Problem to solve: For each line of the listing that includes the word "green", show the whole line.
Supplied material START
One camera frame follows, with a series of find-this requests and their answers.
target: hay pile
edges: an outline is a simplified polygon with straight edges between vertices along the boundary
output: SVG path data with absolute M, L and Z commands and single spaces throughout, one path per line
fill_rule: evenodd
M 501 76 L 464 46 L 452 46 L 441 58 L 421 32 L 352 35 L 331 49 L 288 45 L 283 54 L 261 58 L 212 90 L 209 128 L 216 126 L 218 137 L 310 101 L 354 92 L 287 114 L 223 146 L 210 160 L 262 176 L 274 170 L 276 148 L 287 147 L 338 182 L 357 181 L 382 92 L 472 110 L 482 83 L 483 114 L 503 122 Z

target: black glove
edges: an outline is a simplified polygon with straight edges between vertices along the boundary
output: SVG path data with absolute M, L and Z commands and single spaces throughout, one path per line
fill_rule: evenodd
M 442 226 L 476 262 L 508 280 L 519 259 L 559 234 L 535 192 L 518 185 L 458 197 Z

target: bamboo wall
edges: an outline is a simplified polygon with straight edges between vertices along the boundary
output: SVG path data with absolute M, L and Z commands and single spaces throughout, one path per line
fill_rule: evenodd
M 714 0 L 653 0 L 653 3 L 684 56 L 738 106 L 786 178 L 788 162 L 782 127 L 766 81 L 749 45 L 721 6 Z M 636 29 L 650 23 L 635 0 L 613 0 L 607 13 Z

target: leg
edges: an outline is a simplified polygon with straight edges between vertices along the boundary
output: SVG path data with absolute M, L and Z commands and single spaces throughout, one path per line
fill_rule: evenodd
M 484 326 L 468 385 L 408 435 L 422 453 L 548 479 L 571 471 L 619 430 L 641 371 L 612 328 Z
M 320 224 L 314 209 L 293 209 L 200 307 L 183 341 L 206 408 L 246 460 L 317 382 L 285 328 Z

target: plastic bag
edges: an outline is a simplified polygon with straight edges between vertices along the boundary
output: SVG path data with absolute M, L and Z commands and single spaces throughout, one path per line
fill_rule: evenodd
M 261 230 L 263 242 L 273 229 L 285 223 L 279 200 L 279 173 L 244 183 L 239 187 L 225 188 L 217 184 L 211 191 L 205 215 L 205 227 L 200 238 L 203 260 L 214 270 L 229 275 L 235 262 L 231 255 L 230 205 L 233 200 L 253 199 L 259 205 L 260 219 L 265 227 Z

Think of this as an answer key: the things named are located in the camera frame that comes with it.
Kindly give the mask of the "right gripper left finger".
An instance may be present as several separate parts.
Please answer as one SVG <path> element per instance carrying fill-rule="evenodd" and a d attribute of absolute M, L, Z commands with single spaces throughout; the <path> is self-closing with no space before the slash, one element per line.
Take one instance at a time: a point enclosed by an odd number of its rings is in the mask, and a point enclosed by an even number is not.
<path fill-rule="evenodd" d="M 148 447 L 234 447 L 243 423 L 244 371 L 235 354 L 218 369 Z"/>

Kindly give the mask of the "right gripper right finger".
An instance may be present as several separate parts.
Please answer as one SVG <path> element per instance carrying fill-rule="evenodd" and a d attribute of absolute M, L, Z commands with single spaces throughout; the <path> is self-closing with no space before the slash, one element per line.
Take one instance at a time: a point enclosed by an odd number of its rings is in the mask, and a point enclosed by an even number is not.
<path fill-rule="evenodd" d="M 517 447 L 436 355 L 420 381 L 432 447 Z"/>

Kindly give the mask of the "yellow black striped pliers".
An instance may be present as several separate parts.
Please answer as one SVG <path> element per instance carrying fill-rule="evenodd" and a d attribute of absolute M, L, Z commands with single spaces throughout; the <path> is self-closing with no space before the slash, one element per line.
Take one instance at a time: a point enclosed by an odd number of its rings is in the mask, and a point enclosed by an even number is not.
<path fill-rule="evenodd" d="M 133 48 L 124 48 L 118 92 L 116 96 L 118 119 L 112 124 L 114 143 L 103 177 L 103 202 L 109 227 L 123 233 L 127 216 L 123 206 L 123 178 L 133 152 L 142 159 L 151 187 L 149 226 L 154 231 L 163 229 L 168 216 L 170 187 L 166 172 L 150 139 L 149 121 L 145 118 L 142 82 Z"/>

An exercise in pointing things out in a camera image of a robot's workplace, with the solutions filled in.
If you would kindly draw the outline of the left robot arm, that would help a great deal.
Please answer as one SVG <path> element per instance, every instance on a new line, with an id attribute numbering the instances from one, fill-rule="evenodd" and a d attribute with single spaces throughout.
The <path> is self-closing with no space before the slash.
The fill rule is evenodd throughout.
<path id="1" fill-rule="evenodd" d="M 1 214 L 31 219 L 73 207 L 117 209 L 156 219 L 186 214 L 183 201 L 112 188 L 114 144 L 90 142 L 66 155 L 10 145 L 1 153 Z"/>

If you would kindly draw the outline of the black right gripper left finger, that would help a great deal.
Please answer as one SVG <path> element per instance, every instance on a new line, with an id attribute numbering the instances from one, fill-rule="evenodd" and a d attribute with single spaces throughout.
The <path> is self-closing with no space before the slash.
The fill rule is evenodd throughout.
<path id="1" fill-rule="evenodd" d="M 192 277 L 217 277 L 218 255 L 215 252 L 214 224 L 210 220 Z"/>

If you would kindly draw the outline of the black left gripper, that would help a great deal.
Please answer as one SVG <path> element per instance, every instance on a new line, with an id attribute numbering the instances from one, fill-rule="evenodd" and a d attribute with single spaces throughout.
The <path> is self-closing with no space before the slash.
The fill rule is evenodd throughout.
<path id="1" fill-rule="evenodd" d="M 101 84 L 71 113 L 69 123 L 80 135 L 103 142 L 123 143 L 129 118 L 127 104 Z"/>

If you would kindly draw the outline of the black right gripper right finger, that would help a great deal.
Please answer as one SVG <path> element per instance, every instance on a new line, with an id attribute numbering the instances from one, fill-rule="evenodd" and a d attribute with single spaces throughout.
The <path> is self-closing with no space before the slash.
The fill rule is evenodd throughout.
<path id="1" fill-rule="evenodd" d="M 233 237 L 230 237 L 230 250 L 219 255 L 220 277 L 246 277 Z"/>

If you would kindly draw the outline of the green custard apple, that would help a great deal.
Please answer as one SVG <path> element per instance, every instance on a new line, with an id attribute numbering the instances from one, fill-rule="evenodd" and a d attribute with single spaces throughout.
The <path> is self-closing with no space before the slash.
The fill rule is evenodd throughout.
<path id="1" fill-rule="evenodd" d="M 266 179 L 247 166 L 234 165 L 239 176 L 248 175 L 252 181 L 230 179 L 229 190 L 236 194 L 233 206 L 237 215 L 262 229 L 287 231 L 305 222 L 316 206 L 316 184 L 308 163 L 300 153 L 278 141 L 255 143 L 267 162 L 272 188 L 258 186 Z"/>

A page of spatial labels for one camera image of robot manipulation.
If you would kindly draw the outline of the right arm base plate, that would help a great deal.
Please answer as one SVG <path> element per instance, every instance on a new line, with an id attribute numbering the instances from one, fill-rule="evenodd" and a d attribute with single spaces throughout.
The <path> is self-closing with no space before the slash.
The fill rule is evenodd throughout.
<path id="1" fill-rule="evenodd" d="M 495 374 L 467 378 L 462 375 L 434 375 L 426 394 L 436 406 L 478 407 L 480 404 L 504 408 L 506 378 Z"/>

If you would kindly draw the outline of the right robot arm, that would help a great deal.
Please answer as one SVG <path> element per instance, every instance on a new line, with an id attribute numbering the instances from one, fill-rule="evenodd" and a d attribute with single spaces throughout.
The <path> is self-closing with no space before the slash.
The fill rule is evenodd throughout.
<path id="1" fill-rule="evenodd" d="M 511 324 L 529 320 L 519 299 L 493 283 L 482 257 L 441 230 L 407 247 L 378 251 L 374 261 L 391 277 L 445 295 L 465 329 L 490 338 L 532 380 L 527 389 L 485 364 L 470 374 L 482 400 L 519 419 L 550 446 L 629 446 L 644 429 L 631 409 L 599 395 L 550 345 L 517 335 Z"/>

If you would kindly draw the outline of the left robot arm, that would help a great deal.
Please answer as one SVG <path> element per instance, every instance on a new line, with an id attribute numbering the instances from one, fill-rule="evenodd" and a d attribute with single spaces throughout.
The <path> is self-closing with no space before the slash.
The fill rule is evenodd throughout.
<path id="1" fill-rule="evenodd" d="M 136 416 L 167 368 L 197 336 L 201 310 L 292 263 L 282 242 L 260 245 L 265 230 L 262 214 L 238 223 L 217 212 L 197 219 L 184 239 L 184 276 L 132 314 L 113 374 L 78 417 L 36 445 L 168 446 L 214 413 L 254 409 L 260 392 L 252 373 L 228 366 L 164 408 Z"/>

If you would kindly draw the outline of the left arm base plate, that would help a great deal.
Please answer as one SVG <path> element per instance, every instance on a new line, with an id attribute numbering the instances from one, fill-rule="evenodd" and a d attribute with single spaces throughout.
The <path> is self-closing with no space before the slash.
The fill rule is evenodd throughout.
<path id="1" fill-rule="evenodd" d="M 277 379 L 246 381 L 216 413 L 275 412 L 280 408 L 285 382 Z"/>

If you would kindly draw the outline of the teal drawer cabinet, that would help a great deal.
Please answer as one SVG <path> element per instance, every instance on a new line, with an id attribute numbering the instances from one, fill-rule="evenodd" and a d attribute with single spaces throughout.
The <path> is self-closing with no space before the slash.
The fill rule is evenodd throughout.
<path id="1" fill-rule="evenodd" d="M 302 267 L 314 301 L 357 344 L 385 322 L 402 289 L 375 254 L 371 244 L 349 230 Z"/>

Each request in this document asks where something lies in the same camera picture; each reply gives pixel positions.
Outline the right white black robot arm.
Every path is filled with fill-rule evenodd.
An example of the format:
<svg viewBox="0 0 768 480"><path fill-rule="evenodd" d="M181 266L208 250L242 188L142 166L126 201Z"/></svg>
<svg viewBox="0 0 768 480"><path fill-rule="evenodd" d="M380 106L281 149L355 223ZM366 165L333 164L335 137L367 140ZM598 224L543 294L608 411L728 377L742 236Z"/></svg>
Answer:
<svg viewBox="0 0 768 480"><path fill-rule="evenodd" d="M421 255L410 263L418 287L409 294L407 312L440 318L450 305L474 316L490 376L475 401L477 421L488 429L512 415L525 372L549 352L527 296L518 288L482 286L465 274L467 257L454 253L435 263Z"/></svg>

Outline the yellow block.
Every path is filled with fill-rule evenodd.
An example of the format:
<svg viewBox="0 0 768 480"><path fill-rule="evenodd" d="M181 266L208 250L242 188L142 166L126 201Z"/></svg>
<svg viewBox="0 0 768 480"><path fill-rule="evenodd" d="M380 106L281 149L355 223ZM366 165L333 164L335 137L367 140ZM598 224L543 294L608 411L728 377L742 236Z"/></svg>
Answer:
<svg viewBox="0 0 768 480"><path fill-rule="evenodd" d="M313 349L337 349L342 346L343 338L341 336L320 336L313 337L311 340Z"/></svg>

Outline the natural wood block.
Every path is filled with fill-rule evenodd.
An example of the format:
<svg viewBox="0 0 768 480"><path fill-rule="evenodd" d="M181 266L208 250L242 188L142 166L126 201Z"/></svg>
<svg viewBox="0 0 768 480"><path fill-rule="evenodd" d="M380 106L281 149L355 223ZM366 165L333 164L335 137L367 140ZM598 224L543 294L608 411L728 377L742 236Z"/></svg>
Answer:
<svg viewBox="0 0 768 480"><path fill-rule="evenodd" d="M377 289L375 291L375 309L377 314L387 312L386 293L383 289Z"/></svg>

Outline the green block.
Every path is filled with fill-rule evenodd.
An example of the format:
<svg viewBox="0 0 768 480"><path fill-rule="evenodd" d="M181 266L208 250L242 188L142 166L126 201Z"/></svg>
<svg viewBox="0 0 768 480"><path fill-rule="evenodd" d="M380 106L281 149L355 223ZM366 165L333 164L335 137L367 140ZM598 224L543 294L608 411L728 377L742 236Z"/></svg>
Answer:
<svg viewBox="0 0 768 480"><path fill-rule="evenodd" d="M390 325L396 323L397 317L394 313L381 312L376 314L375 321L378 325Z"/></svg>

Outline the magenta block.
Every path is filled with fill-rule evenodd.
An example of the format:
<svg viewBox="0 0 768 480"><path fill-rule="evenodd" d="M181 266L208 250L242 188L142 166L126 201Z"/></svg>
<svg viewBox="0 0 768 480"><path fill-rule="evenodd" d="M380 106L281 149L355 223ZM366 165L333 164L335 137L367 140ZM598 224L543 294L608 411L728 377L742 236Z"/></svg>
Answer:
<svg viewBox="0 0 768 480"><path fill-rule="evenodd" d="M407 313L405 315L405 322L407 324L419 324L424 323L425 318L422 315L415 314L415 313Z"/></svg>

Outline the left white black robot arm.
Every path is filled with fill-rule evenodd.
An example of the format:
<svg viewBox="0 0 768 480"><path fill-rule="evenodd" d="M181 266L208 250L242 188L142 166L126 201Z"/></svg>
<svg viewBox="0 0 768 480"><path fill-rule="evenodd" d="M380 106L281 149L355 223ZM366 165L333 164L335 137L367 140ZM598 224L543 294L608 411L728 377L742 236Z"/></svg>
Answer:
Supplied material END
Your solution:
If you would kindly draw the outline of the green custard apple, that would help a great deal.
Outline the green block.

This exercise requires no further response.